論文 参考訳(メタデータ) (2020-10-27T22:24:01Z) - Grounded Compositional Outputs for Adaptive Language Modeling [59.02706635250856]
言語モデルの語彙$-$典型的にはトレーニング前に選択され、後で永久に固定される$-$は、そのサイズに影響します。
言語モデルのための完全合成出力埋め込み層を提案する。
我々の知る限り、この結果はトレーニング語彙に依存しないサイズを持つ最初の単語レベル言語モデルである。
論文 参考訳(メタデータ) (2020-09-24T07:21:14Z) - Leveraging Cognitive Search Patterns to Enhance Automated Natural
Language Retrieval Performance [0.0]
ユーザの検索行動を模倣する認知的再構成パターンが強調されている。
問合せの概念表現を考慮し,これらのパターンの適用を形式化する。
遺伝的アルゴリズムに基づく重み付けプロセスでは、概念的役割タイプに応じて用語に重点を置くことができる。

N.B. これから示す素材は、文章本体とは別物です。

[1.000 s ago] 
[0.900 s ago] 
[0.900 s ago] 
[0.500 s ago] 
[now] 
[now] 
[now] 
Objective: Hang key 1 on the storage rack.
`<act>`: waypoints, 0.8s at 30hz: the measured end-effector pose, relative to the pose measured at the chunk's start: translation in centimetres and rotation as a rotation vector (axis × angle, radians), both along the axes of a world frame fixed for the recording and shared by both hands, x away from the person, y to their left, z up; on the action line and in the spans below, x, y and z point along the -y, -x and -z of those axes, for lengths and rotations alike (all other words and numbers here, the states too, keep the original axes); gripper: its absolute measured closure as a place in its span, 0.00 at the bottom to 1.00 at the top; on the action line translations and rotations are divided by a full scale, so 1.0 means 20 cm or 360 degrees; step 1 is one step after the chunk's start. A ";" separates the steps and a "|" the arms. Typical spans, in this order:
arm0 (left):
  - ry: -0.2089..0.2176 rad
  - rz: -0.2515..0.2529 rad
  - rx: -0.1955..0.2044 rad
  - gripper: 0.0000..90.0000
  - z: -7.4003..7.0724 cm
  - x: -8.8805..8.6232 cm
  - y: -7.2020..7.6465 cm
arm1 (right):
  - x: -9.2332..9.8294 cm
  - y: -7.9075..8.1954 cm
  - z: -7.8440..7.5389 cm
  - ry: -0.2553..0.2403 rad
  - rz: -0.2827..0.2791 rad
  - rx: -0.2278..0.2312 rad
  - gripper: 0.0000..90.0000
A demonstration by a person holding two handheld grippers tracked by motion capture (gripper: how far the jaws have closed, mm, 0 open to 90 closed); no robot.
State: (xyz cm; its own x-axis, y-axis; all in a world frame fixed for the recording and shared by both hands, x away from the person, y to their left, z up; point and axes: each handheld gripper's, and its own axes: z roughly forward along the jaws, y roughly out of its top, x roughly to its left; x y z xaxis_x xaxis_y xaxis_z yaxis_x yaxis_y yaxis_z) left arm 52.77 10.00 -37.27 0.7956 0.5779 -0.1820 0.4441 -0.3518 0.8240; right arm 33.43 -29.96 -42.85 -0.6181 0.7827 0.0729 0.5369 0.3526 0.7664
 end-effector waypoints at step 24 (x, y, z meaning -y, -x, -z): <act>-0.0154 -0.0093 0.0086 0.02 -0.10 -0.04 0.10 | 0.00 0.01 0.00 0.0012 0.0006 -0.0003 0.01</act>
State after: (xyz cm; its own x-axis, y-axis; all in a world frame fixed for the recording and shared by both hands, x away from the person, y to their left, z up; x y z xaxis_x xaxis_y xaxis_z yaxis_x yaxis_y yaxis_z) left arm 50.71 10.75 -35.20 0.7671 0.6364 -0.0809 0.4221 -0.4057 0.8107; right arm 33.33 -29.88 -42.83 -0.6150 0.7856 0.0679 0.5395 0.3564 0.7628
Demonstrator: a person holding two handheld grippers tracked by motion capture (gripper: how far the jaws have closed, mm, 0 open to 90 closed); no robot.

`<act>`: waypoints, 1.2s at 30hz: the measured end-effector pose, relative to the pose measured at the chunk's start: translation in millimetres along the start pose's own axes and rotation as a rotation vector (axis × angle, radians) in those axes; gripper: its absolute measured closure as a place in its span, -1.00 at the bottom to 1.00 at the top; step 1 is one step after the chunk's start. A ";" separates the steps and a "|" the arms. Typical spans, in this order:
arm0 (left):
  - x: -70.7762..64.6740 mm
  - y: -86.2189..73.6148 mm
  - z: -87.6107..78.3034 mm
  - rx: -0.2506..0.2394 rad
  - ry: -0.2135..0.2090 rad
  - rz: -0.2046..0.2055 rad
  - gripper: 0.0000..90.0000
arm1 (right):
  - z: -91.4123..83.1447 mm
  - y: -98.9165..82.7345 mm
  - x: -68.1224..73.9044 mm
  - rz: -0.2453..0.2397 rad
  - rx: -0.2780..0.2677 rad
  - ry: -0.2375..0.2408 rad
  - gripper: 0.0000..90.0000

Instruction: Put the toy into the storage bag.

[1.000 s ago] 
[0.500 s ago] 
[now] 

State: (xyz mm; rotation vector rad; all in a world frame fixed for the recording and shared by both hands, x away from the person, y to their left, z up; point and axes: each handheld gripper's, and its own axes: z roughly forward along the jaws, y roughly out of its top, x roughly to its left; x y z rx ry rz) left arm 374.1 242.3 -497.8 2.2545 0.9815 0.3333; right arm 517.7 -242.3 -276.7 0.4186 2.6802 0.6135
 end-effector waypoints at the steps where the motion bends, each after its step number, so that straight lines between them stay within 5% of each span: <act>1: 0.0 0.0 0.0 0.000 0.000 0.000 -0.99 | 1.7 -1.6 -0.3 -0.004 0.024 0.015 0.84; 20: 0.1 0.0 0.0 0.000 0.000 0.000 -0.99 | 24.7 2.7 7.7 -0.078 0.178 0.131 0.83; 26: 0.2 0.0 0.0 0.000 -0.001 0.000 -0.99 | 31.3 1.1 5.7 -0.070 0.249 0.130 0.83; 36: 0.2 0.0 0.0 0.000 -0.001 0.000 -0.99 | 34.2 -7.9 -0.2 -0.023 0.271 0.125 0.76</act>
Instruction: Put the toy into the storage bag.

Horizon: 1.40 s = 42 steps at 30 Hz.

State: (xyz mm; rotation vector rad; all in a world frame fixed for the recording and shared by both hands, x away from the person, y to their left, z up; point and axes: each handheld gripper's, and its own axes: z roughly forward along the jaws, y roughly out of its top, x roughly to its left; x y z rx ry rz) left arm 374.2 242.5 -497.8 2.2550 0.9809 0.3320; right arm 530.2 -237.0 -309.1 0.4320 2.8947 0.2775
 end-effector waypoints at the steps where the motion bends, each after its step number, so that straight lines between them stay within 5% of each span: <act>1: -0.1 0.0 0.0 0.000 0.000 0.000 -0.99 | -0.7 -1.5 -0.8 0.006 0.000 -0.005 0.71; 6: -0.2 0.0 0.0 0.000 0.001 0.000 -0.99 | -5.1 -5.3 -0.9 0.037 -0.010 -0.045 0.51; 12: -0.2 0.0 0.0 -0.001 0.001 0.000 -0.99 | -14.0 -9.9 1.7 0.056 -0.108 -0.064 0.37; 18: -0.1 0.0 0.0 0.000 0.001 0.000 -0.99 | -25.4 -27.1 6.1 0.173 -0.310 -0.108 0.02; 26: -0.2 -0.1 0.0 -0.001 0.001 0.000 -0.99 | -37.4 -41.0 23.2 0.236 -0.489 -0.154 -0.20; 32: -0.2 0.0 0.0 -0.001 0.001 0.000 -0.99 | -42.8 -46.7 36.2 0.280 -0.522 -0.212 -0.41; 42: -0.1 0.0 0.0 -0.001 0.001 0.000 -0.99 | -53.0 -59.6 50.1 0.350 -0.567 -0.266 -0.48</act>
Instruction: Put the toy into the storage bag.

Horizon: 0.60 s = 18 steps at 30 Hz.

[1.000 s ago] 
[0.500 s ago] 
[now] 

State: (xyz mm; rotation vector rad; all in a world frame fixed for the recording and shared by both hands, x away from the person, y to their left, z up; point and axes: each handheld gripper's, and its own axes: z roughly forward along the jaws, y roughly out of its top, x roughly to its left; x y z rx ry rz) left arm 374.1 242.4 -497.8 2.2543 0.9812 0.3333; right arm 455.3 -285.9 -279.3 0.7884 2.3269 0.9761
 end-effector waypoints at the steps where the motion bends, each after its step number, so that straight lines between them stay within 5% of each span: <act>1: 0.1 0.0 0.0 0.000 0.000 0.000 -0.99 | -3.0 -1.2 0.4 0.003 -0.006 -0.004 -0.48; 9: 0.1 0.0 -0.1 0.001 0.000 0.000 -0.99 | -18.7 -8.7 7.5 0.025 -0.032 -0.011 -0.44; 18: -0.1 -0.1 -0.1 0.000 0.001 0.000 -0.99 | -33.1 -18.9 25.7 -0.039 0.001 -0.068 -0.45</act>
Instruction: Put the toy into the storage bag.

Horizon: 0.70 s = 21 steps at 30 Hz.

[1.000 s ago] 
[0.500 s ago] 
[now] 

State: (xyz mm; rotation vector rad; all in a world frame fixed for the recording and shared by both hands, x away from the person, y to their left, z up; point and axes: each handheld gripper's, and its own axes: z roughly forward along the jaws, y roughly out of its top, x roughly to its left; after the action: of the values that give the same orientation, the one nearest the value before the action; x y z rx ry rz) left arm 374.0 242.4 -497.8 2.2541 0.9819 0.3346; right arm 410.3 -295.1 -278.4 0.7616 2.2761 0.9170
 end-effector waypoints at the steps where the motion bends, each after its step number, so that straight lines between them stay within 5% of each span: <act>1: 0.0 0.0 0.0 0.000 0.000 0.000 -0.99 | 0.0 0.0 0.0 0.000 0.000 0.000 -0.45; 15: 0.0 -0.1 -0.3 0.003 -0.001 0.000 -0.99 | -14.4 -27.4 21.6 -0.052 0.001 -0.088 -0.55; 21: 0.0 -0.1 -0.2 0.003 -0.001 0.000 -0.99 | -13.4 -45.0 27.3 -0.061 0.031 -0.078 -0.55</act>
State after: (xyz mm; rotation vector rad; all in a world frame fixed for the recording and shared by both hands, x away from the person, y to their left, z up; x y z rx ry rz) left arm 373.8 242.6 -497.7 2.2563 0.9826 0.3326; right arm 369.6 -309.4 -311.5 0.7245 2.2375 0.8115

論文 参考訳(メタデータ) (2020-04-21T14:13:33Z) - On the Importance of Word Order Information in Cross-lingual Sequence
Labeling [80.65425412067464]
ソース言語の単語順に適合する言語間モデルでは、ターゲット言語を処理できない可能性がある。
本研究では,ソース言語の単語順序に敏感なモデルを作成することで,対象言語の適応性能が向上するかどうかを検討する。
論文 参考訳(メタデータ) (2020-01-30T03:35:44Z) - Lexical Sememe Prediction using Dictionary Definitions by Capturing
Local Semantic Correspondence [94.79912471702782]
セメムは人間の言語の最小の意味単位として定義されており、多くのNLPタスクで有用であることが証明されている。
本稿では,このようなマッチングを捕捉し,セメムを予測できるセメム対応プールモデルを提案する。
我々は,有名なSememe KB HowNetのモデルとベースライン手法を評価し,そのモデルが最先端のパフォーマンスを実現することを発見した。
論文 参考訳(メタデータ) (2020-01-16T17:30:36Z)
関連論文リストは本サイト内にある論文のタイトル・アブストラクトから自動的に作成しています。
指定された論文の情報です。
本サイトの運営者は本サイト(すべての情報・翻訳含む)の品質を保証せず、本サイト(すべての情報・翻訳含む)を使用して発生したあらゆる結果について一切の責任を負いません。